Análise do Financial Times aponta avanço de tecnologias capazes de atacar satélites, em meio à rivalidade com os EUA e ao risco crescente de conflitos em órbita que podem afetar comunicações, defesa e infraestruturas na Terra.

Uma análise do jornal Financial Times aponta que a China vem ampliando suas capacidades militares no espaço, incluindo o desenvolvimento de tecnologias capazes de capturar ou até destruir satélites. O movimento ocorre em meio à crescente rivalidade com os Estados Unidos e ao aumento do risco de conflitos fora da Terra.

Documentos militares e dezenas de estudos ligados ao Exército de Libertação Popular (ELP), analisados pelo jornal britânico, indicam uma estratégia que vai desde operações de proximidade entre satélites até ataques a infraestruturas espaciais e, em um cenário extremo, alvos na superfície terrestre.

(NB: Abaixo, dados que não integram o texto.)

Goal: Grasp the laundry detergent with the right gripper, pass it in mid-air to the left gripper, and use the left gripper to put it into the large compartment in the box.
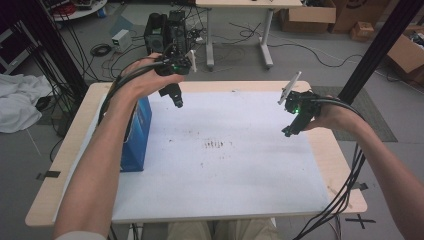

“Hoje, ao olhar para o céu, vemos que o espaço já está envolto na fumaça de um potencial conflito”, escreveu o especialista militar chinês Jiang Lianju em um manual de 2024, citado pelo Financial Times. Ele acrescenta que o controle do espaço representa “um poderoso incentivo estratégico e militar”.

A análise destaca que potências como Estados Unidos, China e Rússia já realizam operações de aproximação entre satélites, usadas para manutenção, mas também com potencial ofensivo. Esse tipo de manobra já foi classificado por autoridades americanas como uma forma de “combate aproximado no espaço”.

De acordo com o Instituto Internacional de Pesquisa para a Paz de Estocolmo, o domínio espacial se tornou essencial para as capacidades militares modernas, incluindo comunicação, navegação e sistemas de comando. Isso aumenta o risco de que ataques em órbita possam comprometer infraestruturas críticas na Terra.

Para Howard Wang, pesquisador do think tank Rand Corporation, a estratégia central do ELP é atingir pontos-chave das redes do adversário para “paralisar” a tomada de decisões em toda a cadeia de comando, desde a coleta e transmissão de dados até sua análise.

Pequim também investe em tecnologias como lasers, sistemas de interferência eletrônica (jamming) e satélites capazes de deslocar outros objetos para órbitas diferentes, além de desenvolver capacidades de reabastecimento e captura em órbita.

Um exemplo citado é o satélite chinês Shijian-21, que em 2022 utilizou um braço robótico para rebocar um satélite desativado para uma órbita mais distante, demonstrando uma capacidade que gerou preocupação entre autoridades militares americanas.

Mais recentemente, satélites chineses realizaram manobras coordenadas em órbita geoestacionária, comportamento que os Estados Unidos compararam a exercícios de combate.

A investigação indica ainda que a doutrina militar chinesa prevê diferentes fases em um eventual conflito espacial, incluindo ações de dissuasão, como demonstrações públicas de capacidade, reposicionamento de satélites, bloqueios espaciais e ataques a sistemas inimigos.

Essas operações podem envolver interferência eletrônica, ataques cibernéticos ou o uso de armas de energia dirigida, com o objetivo de degradar sistemas de comunicação e comando sem provocar uma escalada imediata.

Em estágios mais avançados, os cenários analisados pelo ELP incluem a destruição direta de satélites e até ataques a infraestruturas terrestres a partir do espaço, refletindo uma integração crescente entre os domínios espacial e militar tradicional.

A corrida espacial militar também ganha força na órbita baixa da Terra, impulsionada pela proliferação de satélites em constelações como a Starlink, o que está transformando o cenário estratégico global.

Segundo Howard Wang, tanto Washington quanto Pequim buscam aumentar a resiliência de seus sistemas espaciais, ampliando o número de satélites para reduzir a vulnerabilidade a ataques.

A China planeja lançar mais de 37 mil novos satélites até 2030, com o objetivo de consolidar sua posição nesse setor e acompanhar os avanços dos Estados Unidos.

“Estamos em um ambiente em que ninguém jamais travou uma guerra. O potencial de algo dar errado muito rapidamente é enorme”, afirmou um oficial militar ocidental ouvido pelo Financial Times.